08 de julho de 2026
Bairros

DAE diminui captação do Batalha

Ronaldo Schiavone
| Tempo de leitura: 3 min

A diminuição do nível do rio Batalha, que está meio metro abaixo do normal, já provoca efeitos diretos no abastecimento de água de Bauru. No final de semana, o Departamento de Água e Esgoto (DAE) desligou uma das três bombas que são responsáveis pela captação de 42% da água consumida no município. Ela não tem prazo para voltar a operar.

A assessora de imprensa do DAE, Sandra Faria, afirma que a bomba tem capacidade para captar entre 150 e 200 litros de água por segundo. De acordo com ela, a situação do abastecimento em Bauru pode piorar ainda mais se não chover nos próximos dias. “Nesse caso, teremos que tomar outra medida, como o rodízio”, revela.

No final da tarde de ontem, o cenário encontrado na estação de captação de água era desolador. Na parte de baixo da barragem de contenção, o rio Batalha praticamente desapareceu.

O meteorologista Luiz Nachtigall, do Instituto de Pesquisas Meteorológicas de Bauru (IPMet), informa que há previsão de pancadas de chuva isoladas na região durante os próximos dias. “Essa condição deve se intensificar a partir de amanhã (hoje).

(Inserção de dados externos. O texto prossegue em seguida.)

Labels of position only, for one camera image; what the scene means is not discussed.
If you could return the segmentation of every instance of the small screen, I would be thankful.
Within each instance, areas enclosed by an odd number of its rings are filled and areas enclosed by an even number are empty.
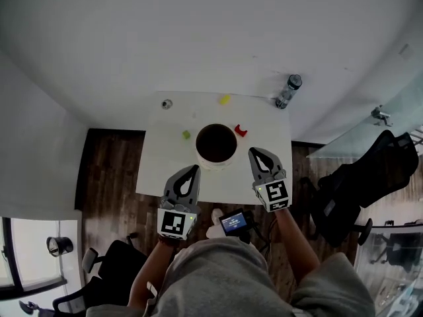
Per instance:
[[[227,219],[223,219],[221,223],[226,233],[245,227],[247,225],[243,213],[235,214],[228,217]]]

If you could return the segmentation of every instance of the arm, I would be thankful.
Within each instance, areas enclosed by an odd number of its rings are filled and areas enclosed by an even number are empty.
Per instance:
[[[147,289],[147,282],[150,282],[157,291],[160,291],[172,257],[173,248],[173,246],[162,242],[157,243],[139,271],[134,283],[132,283],[128,306],[145,310],[147,300],[152,298],[150,291]]]
[[[320,261],[289,210],[282,209],[275,214],[289,264],[295,280],[299,283],[308,273],[320,266]]]

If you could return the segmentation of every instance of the window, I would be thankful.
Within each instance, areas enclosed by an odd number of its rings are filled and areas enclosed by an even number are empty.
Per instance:
[[[47,237],[58,236],[56,221],[1,219],[0,300],[15,299],[66,284],[59,258],[48,253]]]

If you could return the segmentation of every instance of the water bottle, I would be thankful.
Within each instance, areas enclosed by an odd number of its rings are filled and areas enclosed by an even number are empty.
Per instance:
[[[298,74],[289,76],[286,85],[276,98],[276,107],[278,107],[279,109],[285,109],[290,100],[296,94],[298,88],[301,87],[302,84],[303,81],[301,80],[301,77]]]

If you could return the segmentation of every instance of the person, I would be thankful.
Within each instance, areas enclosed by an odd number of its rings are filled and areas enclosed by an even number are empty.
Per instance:
[[[170,265],[174,246],[161,238],[132,285],[128,306],[96,306],[87,316],[375,316],[346,256],[320,264],[289,210],[275,214],[298,284],[291,304],[276,292],[263,256],[237,237],[199,241]]]

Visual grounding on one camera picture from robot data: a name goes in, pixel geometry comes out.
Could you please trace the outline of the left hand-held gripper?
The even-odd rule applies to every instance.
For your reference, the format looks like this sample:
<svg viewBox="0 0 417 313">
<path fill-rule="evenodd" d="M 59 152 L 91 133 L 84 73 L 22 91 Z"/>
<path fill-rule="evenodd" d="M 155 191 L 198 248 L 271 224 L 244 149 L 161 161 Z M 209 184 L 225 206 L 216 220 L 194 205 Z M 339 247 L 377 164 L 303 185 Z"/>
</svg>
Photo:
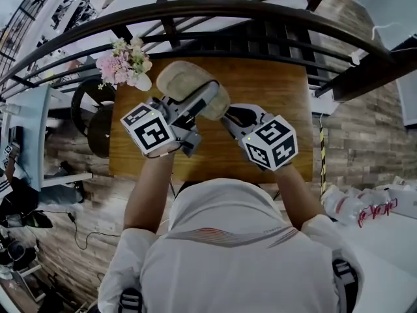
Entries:
<svg viewBox="0 0 417 313">
<path fill-rule="evenodd" d="M 121 123 L 144 155 L 177 142 L 190 157 L 201 142 L 195 118 L 218 94 L 220 84 L 209 81 L 182 102 L 170 97 L 150 97 L 121 118 Z"/>
</svg>

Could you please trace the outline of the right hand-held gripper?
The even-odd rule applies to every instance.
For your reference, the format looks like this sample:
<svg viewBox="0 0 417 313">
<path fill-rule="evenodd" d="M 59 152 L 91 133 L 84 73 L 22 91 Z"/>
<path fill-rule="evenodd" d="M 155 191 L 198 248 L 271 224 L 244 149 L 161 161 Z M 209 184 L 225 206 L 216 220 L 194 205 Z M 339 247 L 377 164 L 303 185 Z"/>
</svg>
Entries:
<svg viewBox="0 0 417 313">
<path fill-rule="evenodd" d="M 276 171 L 298 154 L 293 126 L 281 115 L 271 118 L 258 105 L 232 104 L 220 121 L 235 140 L 241 139 L 249 161 L 264 169 Z"/>
</svg>

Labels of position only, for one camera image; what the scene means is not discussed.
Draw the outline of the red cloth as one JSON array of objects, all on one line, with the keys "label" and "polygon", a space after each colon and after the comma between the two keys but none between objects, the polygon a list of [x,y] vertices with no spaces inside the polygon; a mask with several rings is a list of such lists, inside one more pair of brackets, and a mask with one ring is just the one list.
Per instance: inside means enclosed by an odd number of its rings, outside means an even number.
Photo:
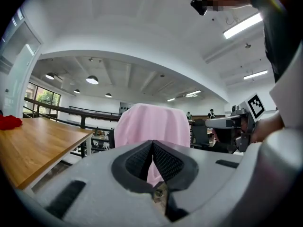
[{"label": "red cloth", "polygon": [[0,115],[0,130],[12,130],[22,125],[22,121],[13,115],[3,116]]}]

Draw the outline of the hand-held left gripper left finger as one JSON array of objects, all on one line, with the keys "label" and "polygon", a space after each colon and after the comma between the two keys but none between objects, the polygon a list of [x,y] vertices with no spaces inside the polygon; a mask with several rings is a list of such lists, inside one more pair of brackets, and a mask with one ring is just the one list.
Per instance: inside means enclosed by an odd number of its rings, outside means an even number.
[{"label": "hand-held left gripper left finger", "polygon": [[153,142],[148,140],[119,155],[112,163],[111,172],[115,180],[126,190],[135,193],[152,193],[147,176],[153,156]]}]

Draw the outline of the grey pegboard panel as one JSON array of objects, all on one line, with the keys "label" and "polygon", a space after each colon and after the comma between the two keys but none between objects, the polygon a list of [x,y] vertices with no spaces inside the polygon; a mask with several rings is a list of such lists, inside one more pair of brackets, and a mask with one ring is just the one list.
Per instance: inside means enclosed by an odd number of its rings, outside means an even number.
[{"label": "grey pegboard panel", "polygon": [[132,104],[132,103],[120,102],[119,114],[122,115],[124,112],[126,112],[127,110],[129,110],[134,105],[135,104]]}]

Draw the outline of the person's black shirt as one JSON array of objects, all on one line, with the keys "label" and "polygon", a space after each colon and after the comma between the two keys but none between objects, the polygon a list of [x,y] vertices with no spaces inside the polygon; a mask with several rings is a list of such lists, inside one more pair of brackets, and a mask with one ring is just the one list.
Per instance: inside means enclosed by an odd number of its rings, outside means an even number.
[{"label": "person's black shirt", "polygon": [[303,0],[250,0],[263,18],[266,57],[272,65],[275,82],[288,68],[303,40],[299,19]]}]

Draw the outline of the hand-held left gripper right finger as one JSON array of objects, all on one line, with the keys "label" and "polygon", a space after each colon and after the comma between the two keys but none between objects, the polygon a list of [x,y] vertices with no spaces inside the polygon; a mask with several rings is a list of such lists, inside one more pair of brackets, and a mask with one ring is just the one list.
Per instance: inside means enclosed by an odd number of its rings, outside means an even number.
[{"label": "hand-held left gripper right finger", "polygon": [[198,175],[198,164],[188,152],[184,146],[153,141],[153,161],[167,186],[165,216],[172,222],[188,215],[177,205],[173,193],[188,189]]}]

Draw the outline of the black office chair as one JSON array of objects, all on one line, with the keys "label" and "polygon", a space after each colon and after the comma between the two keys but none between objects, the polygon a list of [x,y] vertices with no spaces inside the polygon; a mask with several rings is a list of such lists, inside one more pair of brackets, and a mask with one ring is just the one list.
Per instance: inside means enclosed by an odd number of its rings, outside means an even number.
[{"label": "black office chair", "polygon": [[204,120],[197,119],[194,121],[192,124],[192,134],[196,140],[195,143],[191,144],[192,148],[204,149],[210,146],[207,127]]}]

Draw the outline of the pink clothes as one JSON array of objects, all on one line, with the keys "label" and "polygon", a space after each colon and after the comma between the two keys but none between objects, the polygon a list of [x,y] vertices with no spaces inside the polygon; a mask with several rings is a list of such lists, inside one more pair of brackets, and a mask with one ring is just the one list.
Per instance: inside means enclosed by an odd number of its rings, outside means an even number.
[{"label": "pink clothes", "polygon": [[[131,146],[123,153],[148,140],[165,141],[190,148],[190,127],[182,110],[136,104],[122,114],[114,129],[114,140],[115,148]],[[152,161],[147,183],[154,187],[160,181],[164,180]]]}]

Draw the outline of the person's right forearm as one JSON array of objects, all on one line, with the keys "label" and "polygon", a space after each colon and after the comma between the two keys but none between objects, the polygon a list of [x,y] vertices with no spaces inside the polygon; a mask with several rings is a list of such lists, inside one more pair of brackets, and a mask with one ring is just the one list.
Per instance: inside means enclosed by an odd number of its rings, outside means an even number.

Nesses meses de primavera, já começa a haver uma incidência maior dessas pancadas de chuva e a tendência é de que isso vá se acentuando até o final do ano”, diz.

A assessora de imprensa do DAE afirma, porém, que as primeiras pancadas de chuva não irão garantir totalmente a retomada normal do abastecimento. “É preciso ver quanto e onde vai chover”, diz. Ela também acredita que o tempo nublado, com temperaturas menos elevadas, contribui para que o problema não se agrave, inibindo o consumo.

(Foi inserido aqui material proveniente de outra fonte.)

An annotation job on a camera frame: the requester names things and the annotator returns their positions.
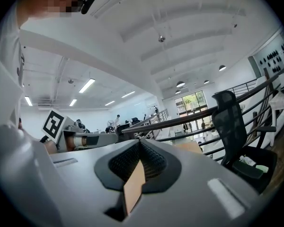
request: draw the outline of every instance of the white ceiling
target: white ceiling
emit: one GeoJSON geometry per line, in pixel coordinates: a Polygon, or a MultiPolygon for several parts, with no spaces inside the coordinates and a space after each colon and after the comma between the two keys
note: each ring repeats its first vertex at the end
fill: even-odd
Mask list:
{"type": "Polygon", "coordinates": [[[169,98],[179,80],[195,82],[196,88],[205,80],[214,82],[279,26],[262,0],[96,0],[89,15],[23,26],[25,80],[31,84],[25,89],[36,100],[50,97],[60,107],[77,97],[76,107],[102,108],[133,90],[169,98]],[[158,42],[160,35],[164,43],[158,42]],[[70,61],[61,75],[63,56],[70,61]],[[227,69],[219,72],[222,64],[227,69]],[[96,83],[80,98],[89,72],[96,83]],[[53,81],[59,77],[56,89],[53,81]]]}

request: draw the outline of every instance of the ceiling light
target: ceiling light
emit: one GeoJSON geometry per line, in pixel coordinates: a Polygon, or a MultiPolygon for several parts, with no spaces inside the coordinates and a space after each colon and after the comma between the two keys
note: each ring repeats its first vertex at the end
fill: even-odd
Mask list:
{"type": "Polygon", "coordinates": [[[128,95],[130,95],[130,94],[133,94],[133,93],[135,93],[135,91],[133,91],[133,92],[131,92],[131,93],[129,93],[129,94],[124,95],[122,98],[124,98],[124,97],[126,97],[126,96],[128,96],[128,95]]]}
{"type": "Polygon", "coordinates": [[[177,83],[177,87],[181,87],[181,86],[184,86],[184,85],[185,85],[185,82],[183,82],[183,81],[179,81],[177,83]]]}
{"type": "Polygon", "coordinates": [[[70,107],[72,107],[76,103],[76,101],[77,101],[76,99],[73,99],[71,104],[70,104],[70,107]]]}
{"type": "Polygon", "coordinates": [[[114,103],[114,101],[111,101],[110,103],[105,104],[105,106],[108,106],[108,105],[113,104],[113,103],[114,103]]]}
{"type": "Polygon", "coordinates": [[[91,84],[95,82],[94,79],[89,79],[89,81],[83,86],[83,88],[79,91],[79,93],[84,93],[84,91],[89,88],[91,84]]]}
{"type": "Polygon", "coordinates": [[[225,69],[226,69],[226,66],[224,66],[224,65],[222,65],[222,66],[219,67],[219,71],[223,71],[223,70],[225,70],[225,69]]]}
{"type": "Polygon", "coordinates": [[[29,106],[33,106],[32,103],[31,103],[31,101],[30,101],[30,99],[29,99],[29,97],[26,96],[26,97],[25,97],[25,100],[27,101],[27,104],[28,104],[29,106]]]}

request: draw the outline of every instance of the floor
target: floor
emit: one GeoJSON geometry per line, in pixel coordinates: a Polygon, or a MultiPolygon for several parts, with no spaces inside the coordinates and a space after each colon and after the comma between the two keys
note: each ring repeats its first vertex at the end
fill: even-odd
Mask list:
{"type": "Polygon", "coordinates": [[[276,189],[284,180],[284,127],[275,138],[273,147],[270,148],[278,155],[278,161],[275,167],[274,175],[263,194],[276,189]]]}

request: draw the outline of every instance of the white table
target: white table
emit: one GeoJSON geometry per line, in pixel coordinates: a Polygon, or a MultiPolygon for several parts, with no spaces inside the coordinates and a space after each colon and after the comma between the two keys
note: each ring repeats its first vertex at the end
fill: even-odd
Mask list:
{"type": "MultiPolygon", "coordinates": [[[[271,106],[271,110],[272,110],[272,117],[273,117],[273,122],[272,122],[272,126],[276,127],[276,110],[281,110],[284,109],[284,93],[282,92],[278,92],[278,94],[269,101],[269,104],[271,106]]],[[[270,146],[274,145],[274,141],[275,141],[275,133],[271,133],[272,138],[270,140],[270,146]]]]}

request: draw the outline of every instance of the mesh chair back
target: mesh chair back
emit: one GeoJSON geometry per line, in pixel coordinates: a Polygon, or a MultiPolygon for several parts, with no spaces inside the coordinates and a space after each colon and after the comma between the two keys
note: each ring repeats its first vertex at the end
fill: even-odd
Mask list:
{"type": "Polygon", "coordinates": [[[213,113],[213,124],[224,144],[225,156],[221,165],[226,165],[244,146],[247,140],[246,129],[240,105],[230,91],[213,95],[218,110],[213,113]]]}

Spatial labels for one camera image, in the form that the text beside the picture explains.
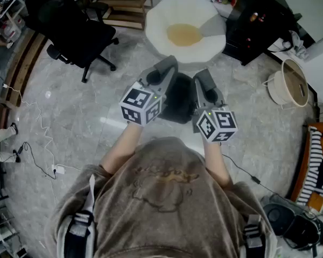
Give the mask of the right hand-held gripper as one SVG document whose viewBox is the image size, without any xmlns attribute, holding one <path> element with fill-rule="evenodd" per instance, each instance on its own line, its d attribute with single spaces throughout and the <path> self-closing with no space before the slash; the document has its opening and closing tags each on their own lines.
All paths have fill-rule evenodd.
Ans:
<svg viewBox="0 0 323 258">
<path fill-rule="evenodd" d="M 198 75 L 193 77 L 193 100 L 193 133 L 200 133 L 208 143 L 214 143 L 226 142 L 238 131 L 234 112 L 229 110 L 208 69 L 202 71 L 201 81 Z"/>
</svg>

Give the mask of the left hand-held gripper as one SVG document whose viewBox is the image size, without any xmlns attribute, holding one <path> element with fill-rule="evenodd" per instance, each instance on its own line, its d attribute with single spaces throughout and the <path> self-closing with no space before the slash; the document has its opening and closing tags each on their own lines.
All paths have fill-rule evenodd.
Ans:
<svg viewBox="0 0 323 258">
<path fill-rule="evenodd" d="M 123 118 L 137 125 L 147 125 L 157 118 L 177 72 L 178 63 L 173 55 L 142 71 L 119 102 Z"/>
</svg>

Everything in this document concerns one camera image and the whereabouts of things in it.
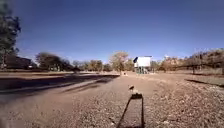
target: dirt road
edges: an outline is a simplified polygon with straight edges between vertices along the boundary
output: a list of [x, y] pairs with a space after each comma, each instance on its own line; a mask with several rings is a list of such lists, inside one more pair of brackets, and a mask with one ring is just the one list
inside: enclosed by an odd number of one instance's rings
[[[223, 88], [192, 76], [87, 74], [27, 81], [16, 86], [25, 90], [0, 92], [0, 127], [224, 126]], [[128, 85], [142, 95], [132, 95]]]

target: blue sky
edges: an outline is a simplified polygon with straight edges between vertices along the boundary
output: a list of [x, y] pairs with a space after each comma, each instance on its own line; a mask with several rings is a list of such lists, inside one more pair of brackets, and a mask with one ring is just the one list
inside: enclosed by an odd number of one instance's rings
[[223, 0], [11, 0], [21, 19], [20, 56], [72, 60], [184, 57], [224, 47]]

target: white sign
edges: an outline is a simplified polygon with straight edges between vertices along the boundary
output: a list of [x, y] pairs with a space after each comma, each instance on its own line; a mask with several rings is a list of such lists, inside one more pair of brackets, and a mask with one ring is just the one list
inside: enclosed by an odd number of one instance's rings
[[150, 67], [151, 57], [138, 57], [135, 67]]

Enquanto aguarda uma ajuda vinda do céu, o DAE tenta encontrar alternativas para suprir o abastecimento de água de alguns locais com o uso de caminhões-pipa. A assessoria de imprensa do Hospital Estadual, por exemplo, diz que já recebeu cerca de 25 deles desde sábado. Para evitar que os serviços essenciais sejam paralisados, a instituição decidiu suspender a limpeza da área externa.

Reclamações

Com a falta de chuva, os bairros que dependem do fornecimento do rio Batalha, como Jardim Solange, Jardim Ferraz, Vila Falcão, Altos da Cidade e Jardim América já estão sofrendo os efeitos da interrupção no fornecimento de água. O reflexo pode ser medido pelo número de reclamações recebidas pelo DAE, que chegou a 800 apenas durante o final de semana.

Um desses casos é o do psicólogo João Carlos Zanatta, que mora no Jardim América. “Tivemos que usar a água do meu consultório para tomar banho. De sábado para domingo, encheu a caixa d’água e normalizou, mas nesta madrugada (ontem) já faltou novamente e nós proibimos a empregada de fazer qualquer coisa”, revela.

Segundo ele, essa é uma situação que a família já se acostumou a enfrentar. “Quando chega outubro, falta muita água. No ano passado, começou assim e se arrastou até dezembro. Se construíssem um ou dois poços artesianos na região, resolveria tranqüilamente esse problema”, opina.

A falta de água atingiu até os visitantes. Cristiane Baruque veio de Lençóis Paulista para passar o final de semana com os pais e a irmã, que moram no Jardim Solange. Além dos parentes, encontrou também as torneiras secas. “O pessoal da rua teve que se virar para tomar banho na casa de conhecidos”, conta.

As explicações apresentadas pelo DAE não convenceram Cristiane. “Eles disseram que a situação só vai se normalizar quando começar a chover. Então, também só vou pagar a conta quando isso acontecer”, ironiza.

Para a assessora do DAE, a população deveria se conscientizar sobre a importância de se ter caixas d’água adequadas em casa. “Segundo a Organização Mundial de Saúde, cada pessoa gasta, em média, 200 litros de água por dia. Ela tem que ter uma reserva suficiente para aguentar 24 horas sem fornecimento”, declara Sandra Faria.